[Your objective]
Below is a listing. Quote from it, exactly, the lines from the one containing "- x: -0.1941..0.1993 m" down to the one containing "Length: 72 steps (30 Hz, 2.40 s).", both ends included, and nothing else.

START Exercise data

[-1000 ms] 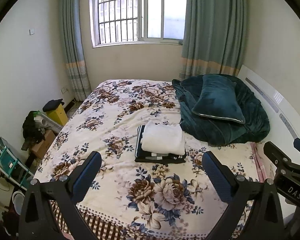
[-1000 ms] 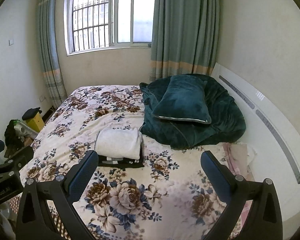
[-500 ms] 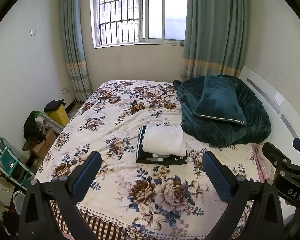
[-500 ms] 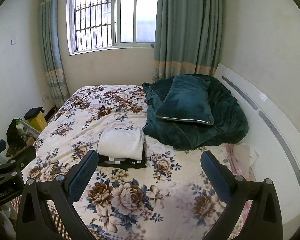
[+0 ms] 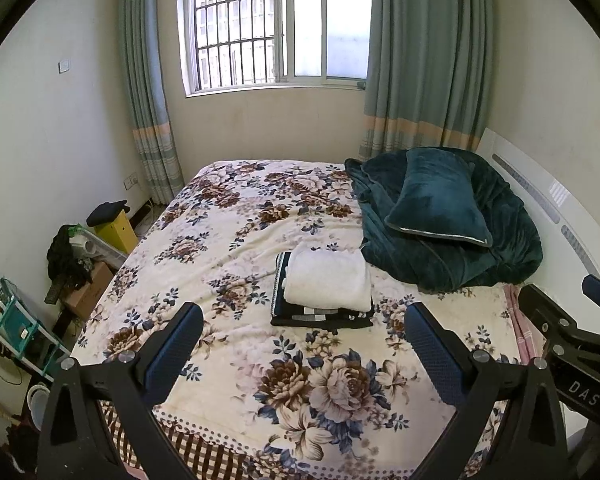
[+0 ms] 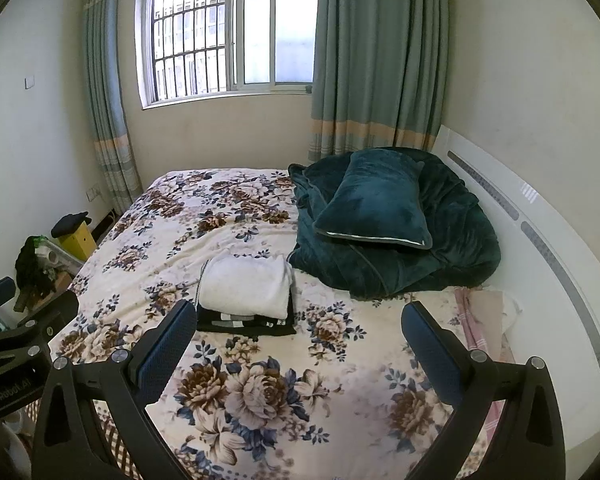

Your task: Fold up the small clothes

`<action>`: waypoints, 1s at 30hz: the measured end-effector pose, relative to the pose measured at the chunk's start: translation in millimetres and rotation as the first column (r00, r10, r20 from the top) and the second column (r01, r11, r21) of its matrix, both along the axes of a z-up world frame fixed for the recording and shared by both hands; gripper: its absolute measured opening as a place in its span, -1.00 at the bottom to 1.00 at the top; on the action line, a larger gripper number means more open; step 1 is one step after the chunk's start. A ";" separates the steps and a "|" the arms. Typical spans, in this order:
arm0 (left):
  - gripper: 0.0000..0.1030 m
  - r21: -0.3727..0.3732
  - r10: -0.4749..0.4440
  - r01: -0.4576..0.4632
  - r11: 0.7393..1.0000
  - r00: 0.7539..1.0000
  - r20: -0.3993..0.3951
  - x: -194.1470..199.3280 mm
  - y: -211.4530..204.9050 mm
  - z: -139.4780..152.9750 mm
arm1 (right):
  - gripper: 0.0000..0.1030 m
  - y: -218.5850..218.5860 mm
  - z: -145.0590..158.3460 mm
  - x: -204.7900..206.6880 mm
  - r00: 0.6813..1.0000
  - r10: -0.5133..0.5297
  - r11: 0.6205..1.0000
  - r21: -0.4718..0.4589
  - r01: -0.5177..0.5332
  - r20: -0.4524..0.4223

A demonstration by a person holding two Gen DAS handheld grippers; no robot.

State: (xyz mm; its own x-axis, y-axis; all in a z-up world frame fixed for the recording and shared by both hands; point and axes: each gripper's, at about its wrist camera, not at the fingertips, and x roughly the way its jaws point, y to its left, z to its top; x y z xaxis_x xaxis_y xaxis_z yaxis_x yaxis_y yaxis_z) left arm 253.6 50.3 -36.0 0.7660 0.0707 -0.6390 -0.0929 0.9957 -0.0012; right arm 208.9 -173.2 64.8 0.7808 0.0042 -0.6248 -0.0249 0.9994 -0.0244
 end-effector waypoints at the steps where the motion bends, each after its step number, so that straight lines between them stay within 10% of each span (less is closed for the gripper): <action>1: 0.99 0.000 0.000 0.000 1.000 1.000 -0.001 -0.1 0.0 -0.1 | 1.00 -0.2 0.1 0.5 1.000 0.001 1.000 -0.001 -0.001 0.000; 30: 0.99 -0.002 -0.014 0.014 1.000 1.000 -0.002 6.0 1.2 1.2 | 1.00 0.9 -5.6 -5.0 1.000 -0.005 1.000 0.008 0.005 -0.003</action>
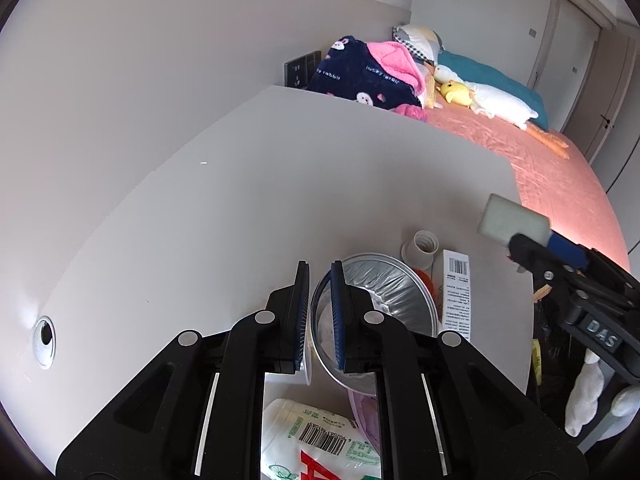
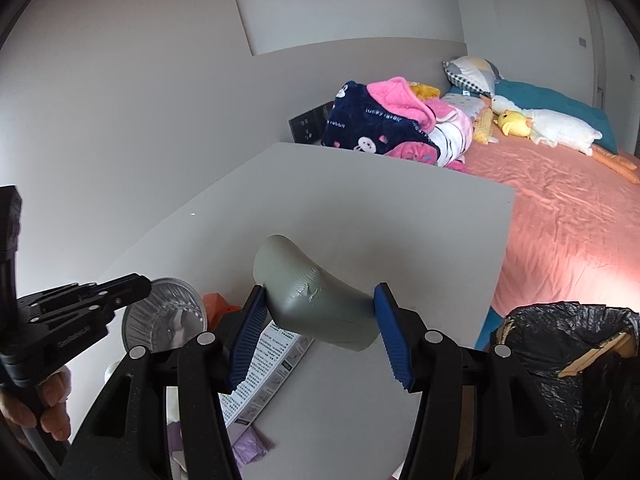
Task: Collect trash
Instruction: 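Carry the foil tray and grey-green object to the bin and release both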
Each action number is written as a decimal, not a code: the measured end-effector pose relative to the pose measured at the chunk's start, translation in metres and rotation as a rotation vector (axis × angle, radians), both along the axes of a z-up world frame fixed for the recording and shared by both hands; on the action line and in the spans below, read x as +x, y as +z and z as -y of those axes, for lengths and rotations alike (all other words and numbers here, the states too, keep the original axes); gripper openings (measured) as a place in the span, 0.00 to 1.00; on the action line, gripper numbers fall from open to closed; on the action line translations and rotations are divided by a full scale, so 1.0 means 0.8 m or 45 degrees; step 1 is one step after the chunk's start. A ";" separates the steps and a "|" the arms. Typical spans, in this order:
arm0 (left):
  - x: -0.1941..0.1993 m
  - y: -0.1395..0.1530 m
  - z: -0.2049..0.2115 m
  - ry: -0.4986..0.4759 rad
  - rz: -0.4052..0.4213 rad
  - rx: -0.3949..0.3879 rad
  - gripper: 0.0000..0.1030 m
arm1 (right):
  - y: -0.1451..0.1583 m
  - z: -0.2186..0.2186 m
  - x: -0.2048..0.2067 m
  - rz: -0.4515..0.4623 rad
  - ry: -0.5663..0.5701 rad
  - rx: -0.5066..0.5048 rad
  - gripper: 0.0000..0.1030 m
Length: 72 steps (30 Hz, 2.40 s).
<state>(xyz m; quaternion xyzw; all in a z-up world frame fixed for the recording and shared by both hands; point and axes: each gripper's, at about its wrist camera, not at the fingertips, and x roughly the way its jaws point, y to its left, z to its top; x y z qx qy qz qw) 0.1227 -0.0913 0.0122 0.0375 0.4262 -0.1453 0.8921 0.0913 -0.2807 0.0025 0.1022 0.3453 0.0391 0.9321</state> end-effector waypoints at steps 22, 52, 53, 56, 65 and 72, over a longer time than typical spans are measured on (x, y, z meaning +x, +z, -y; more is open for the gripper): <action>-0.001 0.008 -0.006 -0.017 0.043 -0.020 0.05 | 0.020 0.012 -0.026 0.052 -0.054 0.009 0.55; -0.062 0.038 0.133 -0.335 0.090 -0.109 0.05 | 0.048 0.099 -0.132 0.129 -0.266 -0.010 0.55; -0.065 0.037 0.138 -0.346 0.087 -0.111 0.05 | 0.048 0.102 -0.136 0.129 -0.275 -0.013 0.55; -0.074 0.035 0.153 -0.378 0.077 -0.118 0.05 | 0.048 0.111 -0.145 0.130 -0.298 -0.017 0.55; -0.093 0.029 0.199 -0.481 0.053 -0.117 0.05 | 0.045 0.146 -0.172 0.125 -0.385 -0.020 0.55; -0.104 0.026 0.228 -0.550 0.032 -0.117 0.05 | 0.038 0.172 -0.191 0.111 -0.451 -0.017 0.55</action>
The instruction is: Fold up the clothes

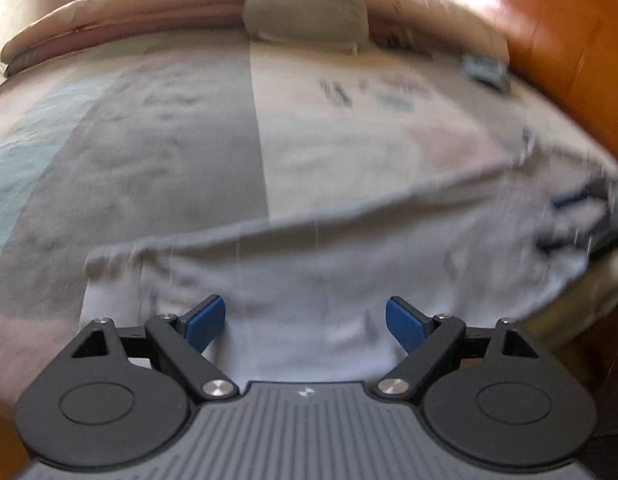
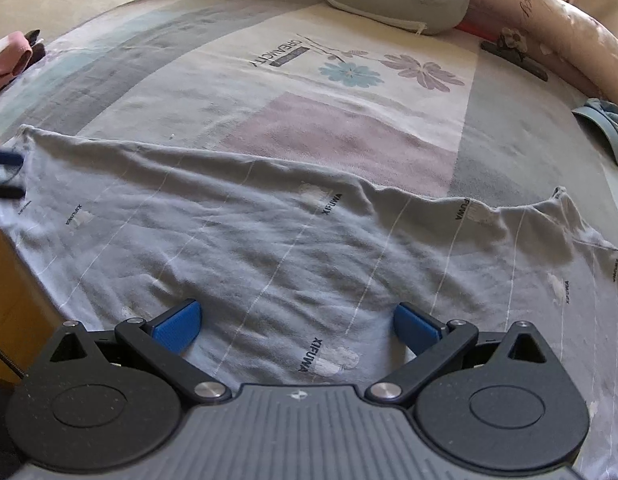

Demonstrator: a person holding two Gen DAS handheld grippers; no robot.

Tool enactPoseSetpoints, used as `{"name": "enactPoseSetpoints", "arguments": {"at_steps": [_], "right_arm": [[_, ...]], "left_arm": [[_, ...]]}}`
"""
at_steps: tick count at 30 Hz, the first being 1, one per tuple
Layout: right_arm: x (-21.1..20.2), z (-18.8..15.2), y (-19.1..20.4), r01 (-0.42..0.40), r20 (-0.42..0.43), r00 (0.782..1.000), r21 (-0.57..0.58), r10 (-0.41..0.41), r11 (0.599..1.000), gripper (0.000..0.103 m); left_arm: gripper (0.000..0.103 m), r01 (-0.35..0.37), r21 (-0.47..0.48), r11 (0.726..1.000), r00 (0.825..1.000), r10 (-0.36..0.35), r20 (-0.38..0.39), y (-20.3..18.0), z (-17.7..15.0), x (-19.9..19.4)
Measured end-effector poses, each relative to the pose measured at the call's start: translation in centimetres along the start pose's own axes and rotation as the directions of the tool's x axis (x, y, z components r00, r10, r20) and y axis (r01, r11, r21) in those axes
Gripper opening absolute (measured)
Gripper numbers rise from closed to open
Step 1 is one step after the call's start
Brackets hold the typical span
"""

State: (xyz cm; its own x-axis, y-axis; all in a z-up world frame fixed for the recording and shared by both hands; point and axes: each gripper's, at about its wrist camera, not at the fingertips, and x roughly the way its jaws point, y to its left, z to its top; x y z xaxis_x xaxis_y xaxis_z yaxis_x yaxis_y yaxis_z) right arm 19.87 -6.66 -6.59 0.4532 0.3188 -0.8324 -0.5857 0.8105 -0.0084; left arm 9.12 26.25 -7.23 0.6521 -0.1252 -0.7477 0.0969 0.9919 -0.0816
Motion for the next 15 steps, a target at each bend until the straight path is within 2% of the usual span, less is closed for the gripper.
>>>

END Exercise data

[Response to this exercise]
  - x: -0.1941..0.1993 m
  - y: -0.1395..0.1530 m
  - z: -0.2049..0.2115 m
  - ry: -0.4986..0.4759 rad
  - rz: -0.4052..0.4213 rad
  - rx: -0.3949..0.3879 rad
  - gripper: 0.0000..0.1030 m
arm1 (right):
  - y: -0.1451..0.1583 m
  - z: -0.2186..0.2186 m
  - x: -0.2048..0.2067 m
  - rz: -0.4515..0.4623 rad
  - ry: -0.5663..0.5701 rad
  - rx: -0.5066..0.5048 rad
  - gripper: 0.0000..0.1030 m
Length: 72 steps (30 Hz, 2.40 s).

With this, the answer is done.